+++ SUPPLIED INFORMATION

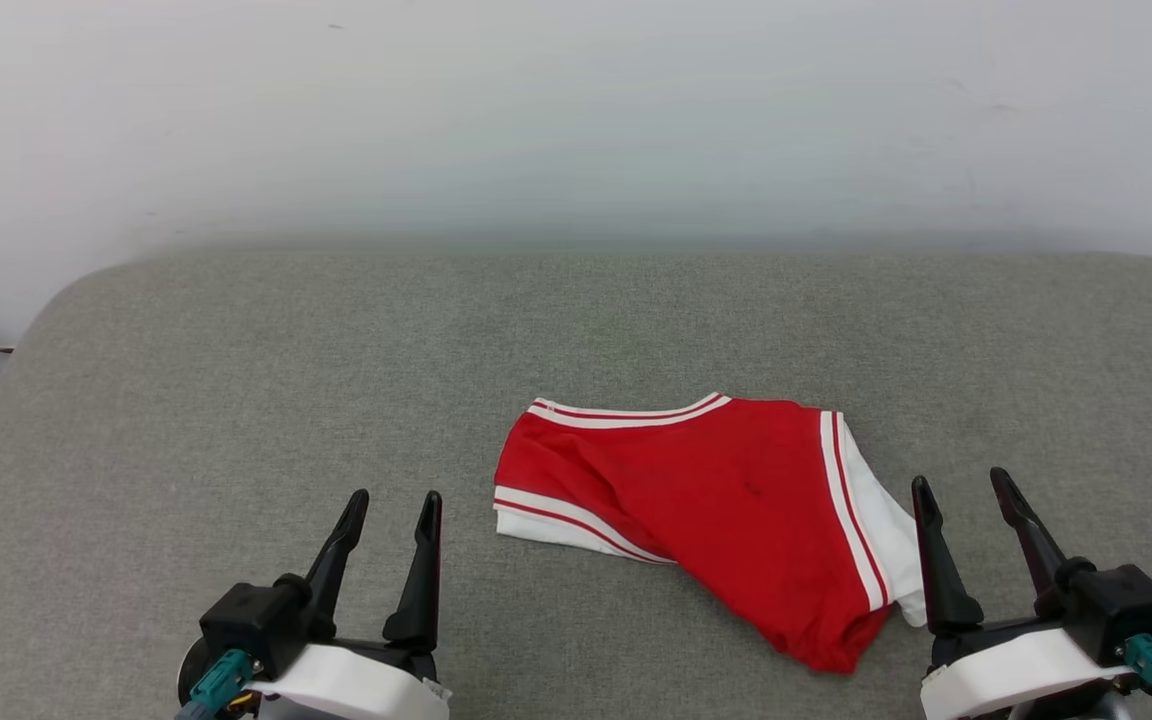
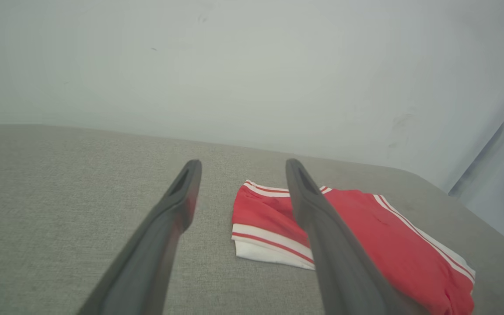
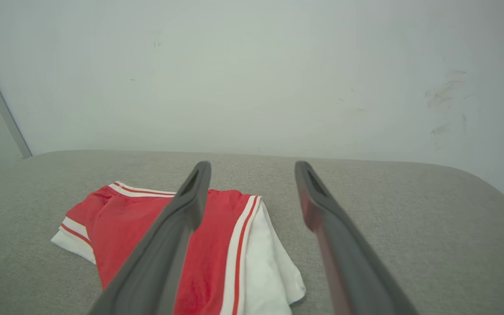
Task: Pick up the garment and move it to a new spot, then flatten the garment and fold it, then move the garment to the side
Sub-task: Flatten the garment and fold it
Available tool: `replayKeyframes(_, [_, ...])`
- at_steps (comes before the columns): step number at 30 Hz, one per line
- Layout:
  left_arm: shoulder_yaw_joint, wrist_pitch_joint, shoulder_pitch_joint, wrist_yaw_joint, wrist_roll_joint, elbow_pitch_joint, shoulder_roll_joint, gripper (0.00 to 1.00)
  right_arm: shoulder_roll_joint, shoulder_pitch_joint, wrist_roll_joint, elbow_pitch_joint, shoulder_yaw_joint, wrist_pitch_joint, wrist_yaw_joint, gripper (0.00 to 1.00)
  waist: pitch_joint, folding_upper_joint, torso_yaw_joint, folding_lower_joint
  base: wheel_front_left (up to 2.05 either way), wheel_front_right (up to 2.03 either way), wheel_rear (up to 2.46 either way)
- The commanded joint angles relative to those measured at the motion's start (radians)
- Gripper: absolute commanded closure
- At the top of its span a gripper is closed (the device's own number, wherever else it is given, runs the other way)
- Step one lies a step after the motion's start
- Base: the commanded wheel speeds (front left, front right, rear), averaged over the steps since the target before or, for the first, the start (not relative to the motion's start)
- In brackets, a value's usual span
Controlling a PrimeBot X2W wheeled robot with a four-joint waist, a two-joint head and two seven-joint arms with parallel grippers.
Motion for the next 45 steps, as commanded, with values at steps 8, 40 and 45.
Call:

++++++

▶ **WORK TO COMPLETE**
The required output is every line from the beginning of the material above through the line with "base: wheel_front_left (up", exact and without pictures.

▶ **RESULT BELOW**
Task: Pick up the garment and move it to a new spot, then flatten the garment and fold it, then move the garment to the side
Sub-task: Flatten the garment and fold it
Available tool: `replayKeyframes(_, [_, ...])`
- at_steps (comes before the columns): step number at 30 Hz, one per line
- Layout:
  left_arm: shoulder_yaw_joint, wrist_pitch_joint, shoulder_pitch_joint, wrist_yaw_joint, wrist_roll_joint, elbow_pitch_joint, shoulder_roll_joint, gripper (0.00 to 1.00)
  right_arm: shoulder_roll_joint, shoulder_pitch_joint, wrist_roll_joint, elbow_pitch_joint, shoulder_yaw_joint, wrist_pitch_joint, wrist_yaw_joint, gripper (0.00 to 1.00)
  waist: pitch_joint, folding_upper_joint, torso_yaw_joint, folding_lower_joint
  base: wheel_front_left (up to 2.05 either way), wheel_front_right (up to 2.03 either way), wheel_rear (up to 2.46 either way)

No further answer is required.